National security advisor Ajit Doval said today that he was convinced most Kashmiris supported the removal of special status, but Dulat would want to ask him: 'How do you know?'

The move by the Indian government and the subsequent handling of the situation in Kashmir has been criticised by a section of former government officials who once served in the Valley.

This website spoke to two such retired officials, Dulat and Wajahat Habibullah, who were posted in Kashmir when the Valley went through some of the most unstable periods in its recent history.

Habibullah was posted as the divisional commissioner of Kashmir between 1991 and 1993. The Kunan Poshpora mass rapes of Kashmir women by the Indian security forces happened during Habibullah’s tenure.

Dulat had from 1988 to 1990 served in Kashmir as a joint director in the Intelligence Bureau (IB). He later served as the special director of the IB and also as the chief of the Research and Analysis Wing (RAW) from 1999 to 2000.

Today is Day 35 of the restrictions in Kashmir.

Habibullah said the problem was not so much as to what was done, but how it was done. “That fact that it will be a failure is shown by more than a month of lockdown since it has taken place, including the locking up of the political leadership, which has been the pillar of Indian authority in the state,” he said.

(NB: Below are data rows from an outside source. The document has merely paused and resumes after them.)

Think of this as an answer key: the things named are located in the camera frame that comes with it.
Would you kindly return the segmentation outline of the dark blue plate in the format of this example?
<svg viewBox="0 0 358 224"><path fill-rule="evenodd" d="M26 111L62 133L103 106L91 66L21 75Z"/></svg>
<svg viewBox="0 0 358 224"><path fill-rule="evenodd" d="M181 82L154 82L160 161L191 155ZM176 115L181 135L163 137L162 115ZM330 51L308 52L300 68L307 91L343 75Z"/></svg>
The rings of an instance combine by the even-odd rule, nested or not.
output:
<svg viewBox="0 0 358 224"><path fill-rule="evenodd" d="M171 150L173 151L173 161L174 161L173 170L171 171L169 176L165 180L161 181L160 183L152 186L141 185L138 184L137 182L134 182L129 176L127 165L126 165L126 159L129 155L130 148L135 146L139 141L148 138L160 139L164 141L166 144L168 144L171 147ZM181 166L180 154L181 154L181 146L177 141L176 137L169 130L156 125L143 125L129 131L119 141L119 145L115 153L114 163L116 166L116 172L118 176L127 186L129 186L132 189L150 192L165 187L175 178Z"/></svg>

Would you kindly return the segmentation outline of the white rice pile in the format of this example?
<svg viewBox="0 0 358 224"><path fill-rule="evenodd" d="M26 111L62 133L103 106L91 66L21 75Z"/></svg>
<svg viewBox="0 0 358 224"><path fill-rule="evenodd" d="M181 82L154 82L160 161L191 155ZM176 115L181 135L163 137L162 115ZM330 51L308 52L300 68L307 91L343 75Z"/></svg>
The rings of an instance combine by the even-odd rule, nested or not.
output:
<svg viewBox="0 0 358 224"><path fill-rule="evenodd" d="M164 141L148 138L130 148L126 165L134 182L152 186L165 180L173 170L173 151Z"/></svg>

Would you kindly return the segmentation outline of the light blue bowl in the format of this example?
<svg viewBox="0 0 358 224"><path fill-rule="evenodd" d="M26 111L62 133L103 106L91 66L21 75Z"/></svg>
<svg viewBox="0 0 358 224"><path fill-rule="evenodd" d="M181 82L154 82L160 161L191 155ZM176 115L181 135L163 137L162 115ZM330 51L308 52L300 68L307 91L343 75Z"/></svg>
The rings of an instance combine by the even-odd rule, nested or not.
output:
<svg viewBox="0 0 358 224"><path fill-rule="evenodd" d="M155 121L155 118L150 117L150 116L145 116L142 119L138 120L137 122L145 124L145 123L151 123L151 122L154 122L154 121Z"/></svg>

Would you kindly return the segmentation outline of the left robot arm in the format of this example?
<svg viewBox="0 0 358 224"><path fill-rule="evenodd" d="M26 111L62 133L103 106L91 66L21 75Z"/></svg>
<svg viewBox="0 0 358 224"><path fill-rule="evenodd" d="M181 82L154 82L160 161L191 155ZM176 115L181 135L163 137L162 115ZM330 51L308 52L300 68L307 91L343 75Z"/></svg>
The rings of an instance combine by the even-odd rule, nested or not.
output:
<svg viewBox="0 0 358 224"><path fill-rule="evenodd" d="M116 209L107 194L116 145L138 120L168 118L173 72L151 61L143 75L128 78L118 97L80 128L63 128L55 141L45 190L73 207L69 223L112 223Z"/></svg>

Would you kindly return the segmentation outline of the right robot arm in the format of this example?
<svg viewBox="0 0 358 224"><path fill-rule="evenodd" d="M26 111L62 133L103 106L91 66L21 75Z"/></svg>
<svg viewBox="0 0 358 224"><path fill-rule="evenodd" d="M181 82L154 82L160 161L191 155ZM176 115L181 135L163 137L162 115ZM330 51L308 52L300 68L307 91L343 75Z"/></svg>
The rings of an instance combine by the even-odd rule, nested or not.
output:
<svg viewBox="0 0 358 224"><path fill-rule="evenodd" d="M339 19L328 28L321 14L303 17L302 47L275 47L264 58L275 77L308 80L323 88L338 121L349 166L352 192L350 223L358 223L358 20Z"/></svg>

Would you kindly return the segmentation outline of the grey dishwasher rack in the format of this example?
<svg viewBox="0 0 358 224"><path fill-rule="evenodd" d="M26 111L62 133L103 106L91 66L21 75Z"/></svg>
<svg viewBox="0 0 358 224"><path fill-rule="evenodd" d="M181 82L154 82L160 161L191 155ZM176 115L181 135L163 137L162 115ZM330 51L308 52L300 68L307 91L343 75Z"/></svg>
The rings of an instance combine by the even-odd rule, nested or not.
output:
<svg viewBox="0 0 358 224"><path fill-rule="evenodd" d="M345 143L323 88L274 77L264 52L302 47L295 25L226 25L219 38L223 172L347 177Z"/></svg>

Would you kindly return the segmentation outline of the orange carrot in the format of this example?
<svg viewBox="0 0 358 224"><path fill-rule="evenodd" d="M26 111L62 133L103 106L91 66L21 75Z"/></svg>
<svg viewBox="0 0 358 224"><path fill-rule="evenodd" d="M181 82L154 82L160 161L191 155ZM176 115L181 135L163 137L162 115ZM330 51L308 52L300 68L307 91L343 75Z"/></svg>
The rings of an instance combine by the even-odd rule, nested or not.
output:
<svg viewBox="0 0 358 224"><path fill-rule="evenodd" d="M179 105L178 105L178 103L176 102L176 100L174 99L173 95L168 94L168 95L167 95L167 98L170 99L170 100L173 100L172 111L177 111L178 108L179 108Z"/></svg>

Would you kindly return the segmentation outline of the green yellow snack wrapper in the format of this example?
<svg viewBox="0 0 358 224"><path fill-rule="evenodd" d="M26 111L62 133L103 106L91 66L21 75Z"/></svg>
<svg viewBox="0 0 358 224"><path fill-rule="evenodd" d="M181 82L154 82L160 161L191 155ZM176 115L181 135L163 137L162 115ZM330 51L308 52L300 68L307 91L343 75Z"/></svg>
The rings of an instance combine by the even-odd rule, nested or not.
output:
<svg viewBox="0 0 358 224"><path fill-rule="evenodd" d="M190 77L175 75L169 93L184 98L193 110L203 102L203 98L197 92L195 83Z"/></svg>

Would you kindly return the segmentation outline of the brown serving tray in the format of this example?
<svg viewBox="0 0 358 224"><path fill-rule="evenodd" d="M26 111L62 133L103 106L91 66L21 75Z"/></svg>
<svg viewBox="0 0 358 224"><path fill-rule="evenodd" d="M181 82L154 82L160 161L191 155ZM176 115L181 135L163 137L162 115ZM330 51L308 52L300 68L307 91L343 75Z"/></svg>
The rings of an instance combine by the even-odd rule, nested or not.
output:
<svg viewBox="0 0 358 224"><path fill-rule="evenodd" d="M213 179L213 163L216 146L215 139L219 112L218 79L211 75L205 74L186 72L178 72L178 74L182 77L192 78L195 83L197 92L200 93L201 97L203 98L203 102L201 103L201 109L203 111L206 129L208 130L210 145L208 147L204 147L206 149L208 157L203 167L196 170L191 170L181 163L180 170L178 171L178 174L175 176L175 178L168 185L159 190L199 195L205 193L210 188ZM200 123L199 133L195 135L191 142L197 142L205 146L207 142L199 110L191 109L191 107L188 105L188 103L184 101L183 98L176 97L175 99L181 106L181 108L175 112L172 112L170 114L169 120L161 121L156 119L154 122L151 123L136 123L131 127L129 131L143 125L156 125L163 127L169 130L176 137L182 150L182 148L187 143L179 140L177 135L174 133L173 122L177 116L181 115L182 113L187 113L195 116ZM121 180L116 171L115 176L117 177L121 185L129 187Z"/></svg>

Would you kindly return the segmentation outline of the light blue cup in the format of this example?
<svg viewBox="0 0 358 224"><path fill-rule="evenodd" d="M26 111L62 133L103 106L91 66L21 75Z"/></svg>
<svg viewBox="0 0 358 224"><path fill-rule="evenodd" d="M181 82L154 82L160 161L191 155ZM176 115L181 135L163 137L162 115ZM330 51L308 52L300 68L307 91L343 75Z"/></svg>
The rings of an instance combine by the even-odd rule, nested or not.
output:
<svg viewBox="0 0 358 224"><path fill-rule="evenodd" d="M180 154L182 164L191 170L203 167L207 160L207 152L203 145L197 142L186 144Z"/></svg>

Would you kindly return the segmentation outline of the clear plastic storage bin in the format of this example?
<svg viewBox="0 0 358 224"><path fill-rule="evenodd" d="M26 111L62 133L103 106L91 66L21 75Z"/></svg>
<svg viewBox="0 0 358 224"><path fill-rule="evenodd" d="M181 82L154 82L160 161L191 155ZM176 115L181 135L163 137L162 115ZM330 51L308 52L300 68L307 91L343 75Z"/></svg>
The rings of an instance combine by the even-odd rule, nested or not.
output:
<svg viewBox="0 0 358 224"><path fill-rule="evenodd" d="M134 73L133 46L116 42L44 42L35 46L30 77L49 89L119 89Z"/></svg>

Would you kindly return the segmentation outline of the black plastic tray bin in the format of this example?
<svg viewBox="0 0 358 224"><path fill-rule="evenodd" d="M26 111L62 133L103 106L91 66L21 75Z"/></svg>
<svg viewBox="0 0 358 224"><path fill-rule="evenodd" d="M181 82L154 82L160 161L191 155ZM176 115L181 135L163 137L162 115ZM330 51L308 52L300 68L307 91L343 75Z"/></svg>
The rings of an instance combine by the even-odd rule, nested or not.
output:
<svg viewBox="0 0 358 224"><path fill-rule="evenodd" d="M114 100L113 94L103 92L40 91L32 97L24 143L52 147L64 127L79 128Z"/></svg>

Habibullah believes it is a matter of sentiments and that the state's secretively executed abrogation has led to further alienation of the people of Kashmir.

Dulat said: “I’m completely cut off, but even if there is someone sitting in Kashmir now, I don’t think he can tell you what is going on. What the Kashmiri is thinking, what he might do or what might happen.”

The state of the intelligence and security apparatus reminded Dulat of the late 1980s and early 1990s. He said the government was a bit clueless and was taken by a surprise back then. “We were lost in a haze (in 1989-91). We didn’t know what was happening and people stopped talking to us. Once the killings started, our own officers were killed too, gathering information became very difficult,” Dulat said.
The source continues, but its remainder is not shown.